Curtailing toxic relationships
Psychologists have long been aware that victims of coercive control become angry with those who point out what is happening to them, because they resist admitting to themselves that they have been ‘had’. And this additionally reflects the fact that, compared to the false reality the coerced have been programmed by their abuser to believe, reality appears drab and boring, and the reconstructed view of the future appears dark and hopeless in comparison.

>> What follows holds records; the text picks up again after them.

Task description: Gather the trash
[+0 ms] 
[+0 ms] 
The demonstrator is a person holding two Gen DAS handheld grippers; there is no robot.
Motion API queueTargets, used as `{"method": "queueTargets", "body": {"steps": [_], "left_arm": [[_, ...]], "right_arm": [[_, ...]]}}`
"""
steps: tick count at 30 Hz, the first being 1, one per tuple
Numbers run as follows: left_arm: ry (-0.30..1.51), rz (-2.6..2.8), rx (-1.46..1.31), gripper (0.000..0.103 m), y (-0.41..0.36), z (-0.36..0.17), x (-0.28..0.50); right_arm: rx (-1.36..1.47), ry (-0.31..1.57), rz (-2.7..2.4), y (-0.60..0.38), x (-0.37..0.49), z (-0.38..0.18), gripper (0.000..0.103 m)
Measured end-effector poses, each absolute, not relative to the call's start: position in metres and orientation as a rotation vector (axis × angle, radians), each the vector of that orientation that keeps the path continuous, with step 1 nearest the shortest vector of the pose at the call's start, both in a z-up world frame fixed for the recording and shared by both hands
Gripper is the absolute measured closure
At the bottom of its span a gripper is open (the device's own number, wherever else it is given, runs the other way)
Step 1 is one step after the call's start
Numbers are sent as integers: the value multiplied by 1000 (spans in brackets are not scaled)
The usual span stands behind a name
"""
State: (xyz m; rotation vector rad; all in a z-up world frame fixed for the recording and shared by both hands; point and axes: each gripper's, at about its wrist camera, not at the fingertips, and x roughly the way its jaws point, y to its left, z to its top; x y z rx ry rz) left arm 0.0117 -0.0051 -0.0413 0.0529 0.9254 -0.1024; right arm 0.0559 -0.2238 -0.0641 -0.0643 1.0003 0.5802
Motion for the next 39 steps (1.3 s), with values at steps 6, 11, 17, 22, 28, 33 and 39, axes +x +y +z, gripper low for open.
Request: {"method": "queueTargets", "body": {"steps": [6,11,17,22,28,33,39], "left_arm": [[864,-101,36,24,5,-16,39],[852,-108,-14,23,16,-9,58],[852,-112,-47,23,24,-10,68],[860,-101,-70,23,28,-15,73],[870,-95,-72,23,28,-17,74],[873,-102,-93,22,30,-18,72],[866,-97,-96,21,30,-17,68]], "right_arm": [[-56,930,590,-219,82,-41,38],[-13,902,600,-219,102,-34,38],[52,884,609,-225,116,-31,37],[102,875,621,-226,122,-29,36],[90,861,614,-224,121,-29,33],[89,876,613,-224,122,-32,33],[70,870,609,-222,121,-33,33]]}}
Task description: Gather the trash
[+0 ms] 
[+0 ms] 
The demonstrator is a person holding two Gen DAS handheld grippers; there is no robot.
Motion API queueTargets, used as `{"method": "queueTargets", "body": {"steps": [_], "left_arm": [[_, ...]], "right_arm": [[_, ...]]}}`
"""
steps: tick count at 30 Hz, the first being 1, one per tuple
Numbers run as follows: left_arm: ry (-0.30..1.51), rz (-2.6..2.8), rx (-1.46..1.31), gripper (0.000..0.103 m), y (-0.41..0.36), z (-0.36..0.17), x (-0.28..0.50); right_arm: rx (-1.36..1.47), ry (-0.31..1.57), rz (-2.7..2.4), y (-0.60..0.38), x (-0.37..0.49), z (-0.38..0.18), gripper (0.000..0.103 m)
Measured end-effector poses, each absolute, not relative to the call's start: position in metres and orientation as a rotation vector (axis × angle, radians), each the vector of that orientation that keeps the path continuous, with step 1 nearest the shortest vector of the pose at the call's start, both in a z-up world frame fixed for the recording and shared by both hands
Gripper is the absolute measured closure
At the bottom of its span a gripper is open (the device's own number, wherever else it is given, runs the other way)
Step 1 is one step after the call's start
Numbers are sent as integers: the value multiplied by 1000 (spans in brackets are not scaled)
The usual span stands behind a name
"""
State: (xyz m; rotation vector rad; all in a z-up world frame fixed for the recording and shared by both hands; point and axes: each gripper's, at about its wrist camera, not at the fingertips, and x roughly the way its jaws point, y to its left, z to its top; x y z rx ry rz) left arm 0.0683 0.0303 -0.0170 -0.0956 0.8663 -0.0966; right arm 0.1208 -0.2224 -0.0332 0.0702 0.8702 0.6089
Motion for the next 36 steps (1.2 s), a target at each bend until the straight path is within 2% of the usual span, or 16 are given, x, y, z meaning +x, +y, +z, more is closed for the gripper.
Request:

Unfortunately, a majority of victims only start to believe those trying to help them after their controller has bankrupted and abandoned them to move onto the next victim. And alarmingly, it is not unusual for individuals to move from one toxic relationship to another over a period of many years.
So how can we stop this happening to the British people en masse? Certainly not by offering them yet another charismatic, gaslighting leader.
Perhaps then, the only effective answer lies in social scientists redoubling their efforts to share their theoretical insights with the public in easily understandable formats, assisting them to move towards acceptance of the less rosy reality that they have been coerced to deny.
In 1969, with disastrous 1930s populist governments still looming large in public memory, George Miller, then President of the American Psychological Association proposed that, partly for this reason, psychologists had a public duty to ‘give psychology away’. It is in that spirit that this text is written, and in the hope that we may see far more such reflection in the mainstream media as our inevitably challenging situation is revealed over the coming months.
Like Dorothy in the classic story, the time has come for the British public to accept that their charismatic Wizard of Oz is a fraud, that the Emerald City was a dream, and to wake up, albeit to reluctantly, to reality – where there are sadly no roses to smell.